Many topographic scenes exhibit complex dynamic behavior that is difficult to map, quantify, predict and understand. A terrestrial laser scanner fixed on a permanent position can be used to monitor such scenes in an automated way with centimeter to decimeter quality at ranges of up to several kilometers. Laser scanners are active sensors, and are therefore able to continue operation during night. Their independence from texture conditions ensures that in principle they provide stable range measurements for varying surface conditions. Recent years have seen a strong increase in the employment of such systems for different scientific applications in geosciences, environmental and ecological sciences, including forestry, glaciology, and geomorphology. At the same time, this employment resulted in a new type of 4D topographic data sets (3D point clouds + time) with a significant temporal dimension, as systems are now able to acquire thousands of consecutive epochs in a row.
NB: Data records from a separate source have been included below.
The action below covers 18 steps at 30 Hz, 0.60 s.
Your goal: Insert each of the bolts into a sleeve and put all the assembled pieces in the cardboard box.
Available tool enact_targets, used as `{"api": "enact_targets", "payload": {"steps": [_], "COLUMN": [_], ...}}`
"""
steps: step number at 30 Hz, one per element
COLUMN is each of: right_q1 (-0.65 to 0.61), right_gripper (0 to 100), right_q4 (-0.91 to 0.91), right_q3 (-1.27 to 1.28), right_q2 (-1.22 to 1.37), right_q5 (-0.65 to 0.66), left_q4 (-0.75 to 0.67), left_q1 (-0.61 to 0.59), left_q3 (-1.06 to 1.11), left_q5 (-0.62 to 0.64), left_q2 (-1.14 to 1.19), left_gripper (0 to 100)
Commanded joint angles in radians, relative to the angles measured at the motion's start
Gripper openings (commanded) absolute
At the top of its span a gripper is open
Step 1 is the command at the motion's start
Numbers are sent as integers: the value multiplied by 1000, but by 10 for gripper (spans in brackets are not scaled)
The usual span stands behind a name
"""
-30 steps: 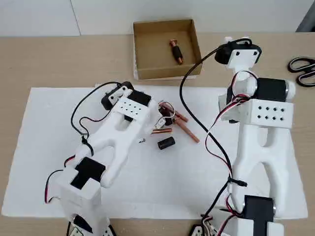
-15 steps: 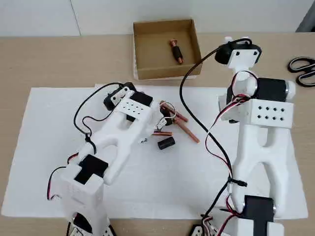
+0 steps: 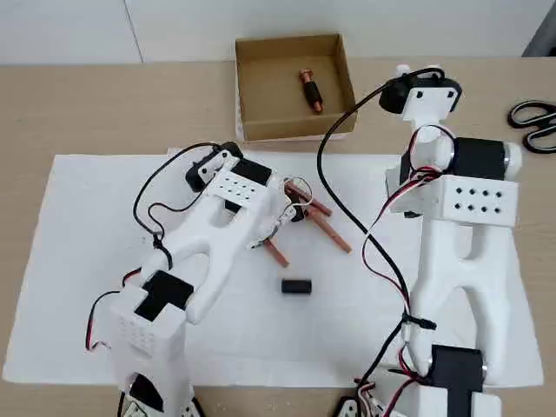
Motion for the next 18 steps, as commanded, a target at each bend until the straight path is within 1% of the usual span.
{"api": "enact_targets", "payload": {"steps": [1, 8, 11, 13, 18], "right_q1": [7, 8, 8, 8, 4], "right_gripper": [18, 18, 18, 18, 18], "right_q4": [-13, -12, -12, -15, -15], "right_q3": [-5, -5, -5, -5, -5], "right_q2": [-42, -42, -42, -42, -41], "right_q5": [2, 5, 6, 6, 5], "left_q4": [5, 2, 5, 29, 198], "left_q1": [-8, -9, -35, -57, -75], "left_q3": [-39, -47, -48, -65, -189], "left_q5": [2, -6, -15, -83, -247], "left_q2": [-3, -3, -3, -3, -2], "left_gripper": [6, 6, 6, 6, 6]}}
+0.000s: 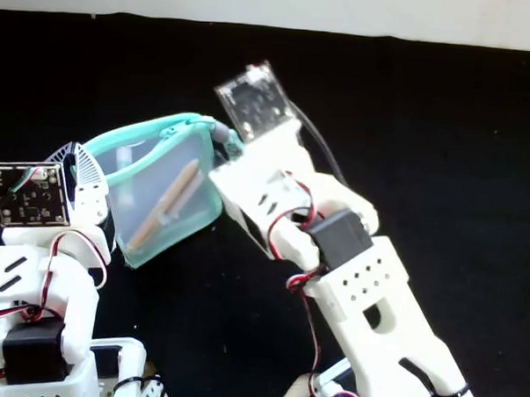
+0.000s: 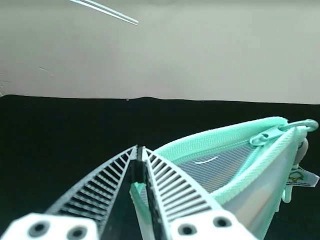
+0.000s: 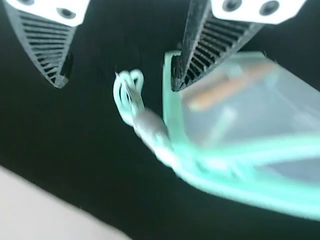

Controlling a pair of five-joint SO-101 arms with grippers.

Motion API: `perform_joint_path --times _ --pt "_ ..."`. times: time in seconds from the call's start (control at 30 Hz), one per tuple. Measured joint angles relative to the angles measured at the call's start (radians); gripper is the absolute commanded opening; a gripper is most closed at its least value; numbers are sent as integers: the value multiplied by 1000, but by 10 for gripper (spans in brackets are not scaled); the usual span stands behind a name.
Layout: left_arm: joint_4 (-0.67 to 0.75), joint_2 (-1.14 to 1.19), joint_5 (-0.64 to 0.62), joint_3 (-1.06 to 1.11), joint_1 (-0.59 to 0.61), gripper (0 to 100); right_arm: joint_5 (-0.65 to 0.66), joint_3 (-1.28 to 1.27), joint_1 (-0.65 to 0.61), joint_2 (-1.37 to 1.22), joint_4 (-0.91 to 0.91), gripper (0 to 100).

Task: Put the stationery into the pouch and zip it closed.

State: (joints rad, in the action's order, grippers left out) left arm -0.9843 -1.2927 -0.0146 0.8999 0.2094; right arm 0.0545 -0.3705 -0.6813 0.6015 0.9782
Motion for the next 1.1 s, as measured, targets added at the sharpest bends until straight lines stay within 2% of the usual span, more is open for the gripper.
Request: perform_joint_path --times 0.23,0.5,0.83,1.1 --pt "-3 3 0 -52 32 8 0 -160 2 41 -12 313" --pt "-117 6 3 -181 38 8 0 -259 5 41 -114 313" --pt "-164 8 3 -311 38 8 -6 -310 5 44 -157 313" --pt "-190 6 3 -316 38 8 -51 -310 5 44 -157 313"
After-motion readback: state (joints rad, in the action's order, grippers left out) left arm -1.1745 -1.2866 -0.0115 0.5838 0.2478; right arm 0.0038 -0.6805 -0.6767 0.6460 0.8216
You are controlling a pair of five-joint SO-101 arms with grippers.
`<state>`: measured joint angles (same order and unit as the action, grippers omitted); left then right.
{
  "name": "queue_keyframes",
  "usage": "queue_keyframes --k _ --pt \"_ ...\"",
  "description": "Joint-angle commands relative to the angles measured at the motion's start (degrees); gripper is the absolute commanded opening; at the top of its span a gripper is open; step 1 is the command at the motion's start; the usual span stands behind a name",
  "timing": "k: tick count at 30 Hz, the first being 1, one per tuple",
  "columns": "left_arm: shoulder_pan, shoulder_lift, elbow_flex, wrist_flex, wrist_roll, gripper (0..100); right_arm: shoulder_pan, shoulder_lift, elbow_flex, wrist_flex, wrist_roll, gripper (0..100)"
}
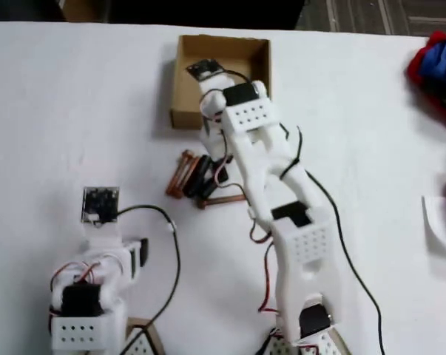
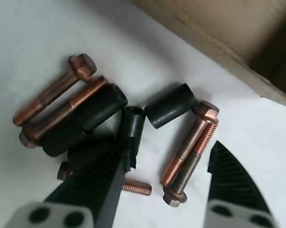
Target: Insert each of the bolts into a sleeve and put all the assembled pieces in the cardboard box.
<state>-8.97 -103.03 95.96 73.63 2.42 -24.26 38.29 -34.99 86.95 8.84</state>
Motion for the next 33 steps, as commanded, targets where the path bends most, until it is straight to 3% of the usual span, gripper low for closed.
queue_keyframes --k 1,16,24,33 --pt "0.4 0.2 1.2 -1.0 -0.6 22 -0.2 3.2 -6.3 0.3 -5.3 24.5" --pt "0.4 0.2 1.2 -1.0 -0.6 22 -0.8 13.8 -17.3 2.2 -21.7 24.4" --pt "0.4 0.2 1.2 -1.0 -0.6 22 -2.2 17.5 -17.5 1.5 -22.4 24.2" --pt "0.4 0.2 1.2 -1.0 -0.6 22 -2.0 22.0 -25.3 1.8 -22.5 1.5"
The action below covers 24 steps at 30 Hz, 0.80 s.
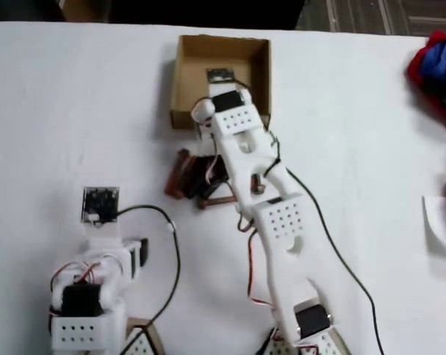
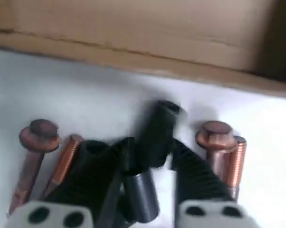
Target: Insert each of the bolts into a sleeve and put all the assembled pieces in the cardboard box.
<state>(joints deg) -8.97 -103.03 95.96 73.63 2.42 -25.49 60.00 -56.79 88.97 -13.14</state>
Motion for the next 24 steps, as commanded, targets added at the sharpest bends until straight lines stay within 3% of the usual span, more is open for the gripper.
queue_keyframes --k 1,6,13,24 --pt "0.4 0.2 1.2 -1.0 -0.6 22 -0.7 0.7 -4.5 -0.2 -0.5 2.2" --pt "0.4 0.2 1.2 -1.0 -0.6 22 -0.7 2.2 -7.1 -0.2 -0.3 8.6" --pt "0.4 0.2 1.2 -1.0 -0.6 22 0.8 2.9 -7.1 -0.5 -0.2 25.0" --pt "0.4 0.2 1.2 -1.0 -0.6 22 2.9 2.9 -7.1 -7.2 0.6 19.0"
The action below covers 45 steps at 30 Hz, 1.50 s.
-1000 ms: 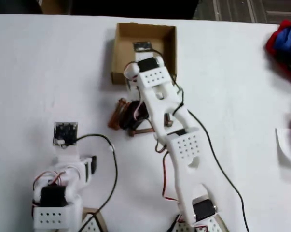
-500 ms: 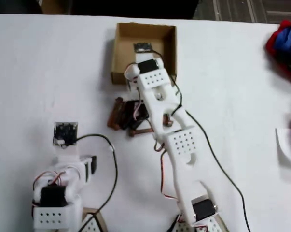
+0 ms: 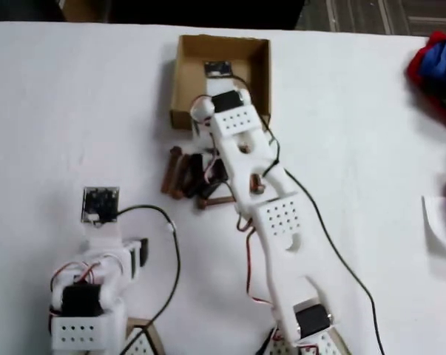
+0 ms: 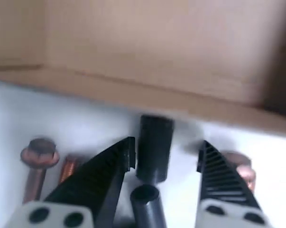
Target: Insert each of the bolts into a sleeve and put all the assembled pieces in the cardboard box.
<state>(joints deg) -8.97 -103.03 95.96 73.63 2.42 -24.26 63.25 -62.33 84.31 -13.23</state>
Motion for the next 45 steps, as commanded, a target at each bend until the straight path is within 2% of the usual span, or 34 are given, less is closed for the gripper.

Extracting information from these 4D data sets turns out to be challenging, first, because of insufficient knowledge on error budget and correlations, and, second, because of lack of algorithms, benchmarks, and best-practice workflows. This paper provides an overview of different 4D systems for near-continuous laser scanning, and discusses systematic challenges including instability of the sensor system, meteorological and atmospheric influences, and data alignment, before discussing recently developed methods and scientific software for extracting and parameterizing changes from 4D topographic data sets, in connection to the different applications.